BEGIN

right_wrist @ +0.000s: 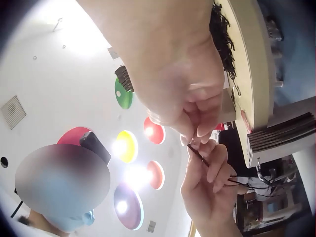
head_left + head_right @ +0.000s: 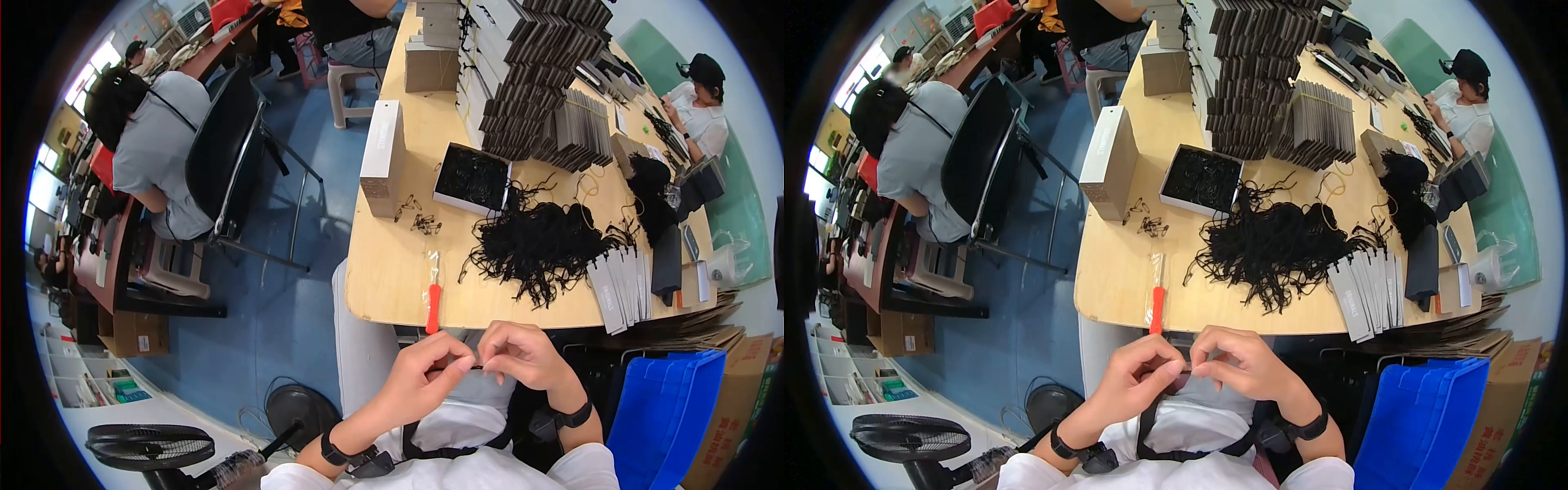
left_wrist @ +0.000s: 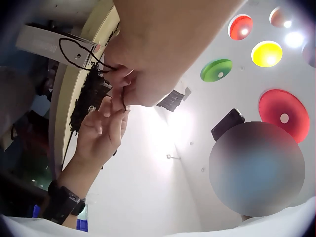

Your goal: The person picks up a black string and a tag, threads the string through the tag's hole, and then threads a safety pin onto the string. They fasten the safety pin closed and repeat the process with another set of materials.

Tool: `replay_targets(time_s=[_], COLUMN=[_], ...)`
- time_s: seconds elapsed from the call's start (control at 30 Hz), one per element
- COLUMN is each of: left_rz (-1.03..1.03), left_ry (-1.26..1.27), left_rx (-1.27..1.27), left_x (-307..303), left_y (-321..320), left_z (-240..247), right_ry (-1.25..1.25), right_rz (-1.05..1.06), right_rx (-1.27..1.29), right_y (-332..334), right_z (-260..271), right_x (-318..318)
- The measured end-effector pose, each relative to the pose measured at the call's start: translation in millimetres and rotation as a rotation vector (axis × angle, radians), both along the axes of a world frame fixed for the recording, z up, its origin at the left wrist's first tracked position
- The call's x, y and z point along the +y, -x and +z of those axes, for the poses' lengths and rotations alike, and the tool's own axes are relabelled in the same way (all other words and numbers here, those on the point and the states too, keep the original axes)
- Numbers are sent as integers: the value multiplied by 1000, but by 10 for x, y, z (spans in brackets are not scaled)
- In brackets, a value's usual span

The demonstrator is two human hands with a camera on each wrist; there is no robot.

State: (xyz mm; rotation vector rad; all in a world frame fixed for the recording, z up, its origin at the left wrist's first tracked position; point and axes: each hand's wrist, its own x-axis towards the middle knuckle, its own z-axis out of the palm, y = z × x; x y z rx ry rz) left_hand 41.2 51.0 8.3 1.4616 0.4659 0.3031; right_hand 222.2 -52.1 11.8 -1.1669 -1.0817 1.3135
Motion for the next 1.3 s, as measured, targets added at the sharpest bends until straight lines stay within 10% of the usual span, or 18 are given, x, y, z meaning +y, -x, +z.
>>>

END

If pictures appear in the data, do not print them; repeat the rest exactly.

--- Reply to the task ---
right_wrist @ +0.000s: 
head_left + head_right @ +0.000s: 
left_wrist @ +0.000s: 

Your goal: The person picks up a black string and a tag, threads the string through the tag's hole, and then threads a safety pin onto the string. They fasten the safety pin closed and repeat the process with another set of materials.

Tool: `replay_targets(time_s=[_], COLUMN=[_], ...)`
- time_s: seconds elapsed from the call's start (control at 30 Hz), one per element
- COLUMN is each of: left_rz (-1.03..1.03), left_ry (-1.26..1.27), left_rx (-1.27..1.27), left_x (-307..303), left_y (-321..320), left_z (-240..247), right_ry (-1.25..1.25), right_rz (-1.05..1.06), right_rx (-1.27..1.29), right_y (-332..334), right_z (-260..271), right_x (-318..318)
- The measured end-effector pose, each relative to the pose measured at the call's start: translation in millimetres and rotation as a rotation vector (axis × angle, radians), both along the axes of a world frame fixed for the recording, z up, its origin at the left wrist's first tracked position
- The call's x, y and z point along the +y, -x and +z of those axes, for the poses' lengths and rotations alike, and the tool's own axes are relabelled in the same way (all other words and numbers here, those on the point and the states too, keep the original axes)
- Numbers are sent as integers: the value multiplied by 1000, but by 10 for x, y, z (spans in brackets are not scaled)
- In brackets, a value's usual span

The demonstrator is two human hands with a camera on each wrist; there is no robot.

State: (xyz mm; rotation vector rad; all in a world frame fixed for the recording, z up, its origin at the left wrist's first tracked position; point and axes: each hand's wrist, its own x-axis towards the middle knuckle, its own z-axis out of the palm, y = z × x; x y z rx ry rz) left_hand 41.2 51.0 8.3 1.4616 0.4659 0.3031; right_hand 222.2 -52.1 11.8 -1.1669 -1.0817 1.3135
Motion for the next 1.3 s, as measured, targets added at the sharpest bends until straight lines stay within 10% of the usual span, or 18 are given, x, y, z meaning +y, -x, +z.
>>>

This completes the output for the exercise.